Requirement
Repeat every line of the data verbatim.

....

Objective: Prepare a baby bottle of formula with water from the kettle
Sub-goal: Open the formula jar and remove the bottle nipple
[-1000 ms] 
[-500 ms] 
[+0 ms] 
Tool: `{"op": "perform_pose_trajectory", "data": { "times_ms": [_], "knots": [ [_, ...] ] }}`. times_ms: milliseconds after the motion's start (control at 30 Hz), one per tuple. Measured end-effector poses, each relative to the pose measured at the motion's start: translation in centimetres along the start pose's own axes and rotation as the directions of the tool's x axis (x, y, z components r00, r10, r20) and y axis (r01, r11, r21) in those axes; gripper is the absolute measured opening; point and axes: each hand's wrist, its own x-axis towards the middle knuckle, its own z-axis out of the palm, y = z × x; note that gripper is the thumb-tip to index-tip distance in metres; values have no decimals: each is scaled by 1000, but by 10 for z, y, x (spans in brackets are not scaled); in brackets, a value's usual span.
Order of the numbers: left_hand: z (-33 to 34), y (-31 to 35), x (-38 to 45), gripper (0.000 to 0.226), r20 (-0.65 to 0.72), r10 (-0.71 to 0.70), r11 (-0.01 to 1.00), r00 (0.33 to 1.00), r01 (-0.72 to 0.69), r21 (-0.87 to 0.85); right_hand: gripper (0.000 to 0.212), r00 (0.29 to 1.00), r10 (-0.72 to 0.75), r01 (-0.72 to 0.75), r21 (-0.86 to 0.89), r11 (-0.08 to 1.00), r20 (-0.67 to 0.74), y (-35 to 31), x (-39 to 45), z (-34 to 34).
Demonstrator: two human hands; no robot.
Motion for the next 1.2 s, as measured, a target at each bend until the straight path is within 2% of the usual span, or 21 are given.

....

Exercise output
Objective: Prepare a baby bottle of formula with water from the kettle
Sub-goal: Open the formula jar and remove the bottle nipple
[-1000 ms] 
[-500 ms] 
[+0 ms] 
Tool: `{"op": "perform_pose_trajectory", "data": { "times_ms": [_], "knots": [ [_, ...] ] }}`. times_ms: milliseconds after the motion's start (control at 30 Hz), one per tuple. Measured end-effector poses, each relative to the pose measured at the motion's start: translation in centimetres along the start pose's own axes and rotation as the directions of the tool's x axis (x, y, z components r00, r10, r20) and y axis (r01, r11, r21) in those axes; gripper is the absolute measured opening; point and axes: each hand's wrist, its own x-axis towards the middle knuckle, its own z-axis out of the palm, y = z × x; note that gripper is the thumb-tip to index-tip distance in metres; values have no decimals: each is scaled by 1000, but by 10 for z, y, x (spans in brackets are not scaled); in brackets, a value's usual span.
Order of the numbers: left_hand: z (-33 to 34), y (-31 to 35), x (-38 to 45), gripper (0.000 to 0.226), r20 (-0.65 to 0.72), r10 (-0.71 to 0.70), r11 (-0.01 to 1.00), r00 (0.33 to 1.00), r01 (-0.72 to 0.69), r21 (-0.87 to 0.85); right_hand: gripper (0.000 to 0.212), r00 (0.29 to 1.00), r10 (-0.72 to 0.75), r01 (-0.72 to 0.75), r21 (-0.86 to 0.89), r11 (-0.08 to 1.00), r20 (-0.67 to 0.74), y (-35 to 31), x (-39 to 45), z (-34 to 34).
Demonstrator: two human hands; no robot.
Motion for the next 1.2 s, as measured, a target at each bend until the straight path is within 2% of the usual span, or 21 are given.

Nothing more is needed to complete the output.